When viewing messages in the message log we can currently block an IP address with a single click. It would save tons of time as an admin if you had the same option to block or allow a sender or a whole domain with one click from that screen. Currently you have to go to the settings page to make those changes which is time consuming in a busy environment.

We would like the ability to have a toggle for Email Gateway to respond to blacklisted emails telling them their email could not be sent. We have noticed that blacklisted senders do not receive a bounce-back, giving them the impression that their email made it through.

We would like the ability to add notes to entries in the whitelisted / blacklisted list.

We would like the ability to block a whole list of email domains instead of doing them one at a time. This would save a lot of time.

I submitted a ticket previous regarding message functionality where the email tags from v1 of Phish training was not included in v2 of Phish training. I would like to have that included so I can tailor my message to my audience.

Also, I would like the option of an auto enrollment group for mandatory training for new contacts that have been enrolled into our Active Directory.

Adding S/MIME functionality as in the Sophos SG series

I have a few clients that are coming over from Proofpoint Essentials - on that platform (even at the basic), it is easily possible to block bulk email (subscriptions or not) and have them show up in quarantine. It is also easier to block subsequent emails from a sender with a link the email, or a way to whitelist an email address that shows up in a quarantine.

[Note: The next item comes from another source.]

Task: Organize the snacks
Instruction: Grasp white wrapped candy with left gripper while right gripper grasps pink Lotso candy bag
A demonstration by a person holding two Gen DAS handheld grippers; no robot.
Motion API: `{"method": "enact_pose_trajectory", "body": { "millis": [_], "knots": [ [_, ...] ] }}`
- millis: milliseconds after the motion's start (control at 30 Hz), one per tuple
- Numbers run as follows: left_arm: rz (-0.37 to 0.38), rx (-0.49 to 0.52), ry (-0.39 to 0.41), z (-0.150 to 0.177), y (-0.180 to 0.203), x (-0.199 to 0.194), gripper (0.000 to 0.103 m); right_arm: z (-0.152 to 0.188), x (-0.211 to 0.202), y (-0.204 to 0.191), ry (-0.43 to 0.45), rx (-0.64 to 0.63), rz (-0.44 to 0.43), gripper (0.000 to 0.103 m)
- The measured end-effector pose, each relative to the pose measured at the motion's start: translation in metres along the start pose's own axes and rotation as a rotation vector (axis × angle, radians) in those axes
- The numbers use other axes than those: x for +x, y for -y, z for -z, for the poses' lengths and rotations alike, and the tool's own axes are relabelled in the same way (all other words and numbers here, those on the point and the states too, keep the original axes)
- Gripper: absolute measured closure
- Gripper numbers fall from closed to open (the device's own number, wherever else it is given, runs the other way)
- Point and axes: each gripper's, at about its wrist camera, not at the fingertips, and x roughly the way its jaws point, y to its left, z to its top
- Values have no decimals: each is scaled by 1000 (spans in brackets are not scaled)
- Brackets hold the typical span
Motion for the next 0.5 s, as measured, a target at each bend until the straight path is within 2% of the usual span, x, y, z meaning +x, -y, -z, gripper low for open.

I think it would be very helpful to have the ability to export a report for Email Security showing which mailboxes are actually consuming a license, or have that as a field in the Central console. I ran into a situation where a bunch of distribution lists got created as mailboxes and were consuming licenses. This put me over my purchased limit. It would have been nice to know that information as I hunted them down. Better sorting and filter options in that view would be nice also. This is under mailboxes by the way.

Be able to free an email from an alias of a user from the Sophos Email Appliance user interface (not admin), which is linked to an active directory.

when configuring the email gateway spam and action categories, each category should have the tag and deliver option, and should include ability to customize the subject line tag. Otherwise, this is a very narrow solution and definitely does not work for my company.

quiero dar de baja la cuenta

I would like to be able to search and find messages based on the name of the attachment. This will help to figure out why threats get through.

Having the ability to block messages based on character sets in the body of the message would be a nice feature. For instance if a message had mandarin characters or Russian.

Please tool the email gateway to have the ability to login via the Office 365 API to pull a mailbox list. Right now we sync AD from our internal domain to Central. However this does not get all valid mailboxes in that we have a number of O365 groups and distribution lists that don't live in Active Directory. If the email gateway could simply pull the list of valid addresses from O365 like some competitor products it would save quite a bit of manual mailbox additions.

Please add the ability to geo block email sources. Some of your competitors allow you to block by country code from those areas you know you don't want mail from. While you can block top level domains like *.cn that is not always useful in that sometimes a message has a .com but originates in a place like Russia or China.

We have several "temporary" mail accounts which aren't configured in our Domain but are essential senders addresses from our ERP system which get rejected, when our mail server tries to relay these to Sophos Central.

It would be a lot better if this behavior could be configured to not reject these mails.

Every time then email delivery fails via Sophos Email Gateway, sender receives message from "MAILER-DAEMON@prod.hydra.sophos.com" including details, why delivery failed. Customers like to change this address to something related to customer email domain.

For example. Customer email domain "companyX.com". Mailer daemon address related to customer domain: "mailer-daemon@companyX.com".

A way to report an email that was Delivered Successfully as Spam. So that it can be analyzed and blocked in the future.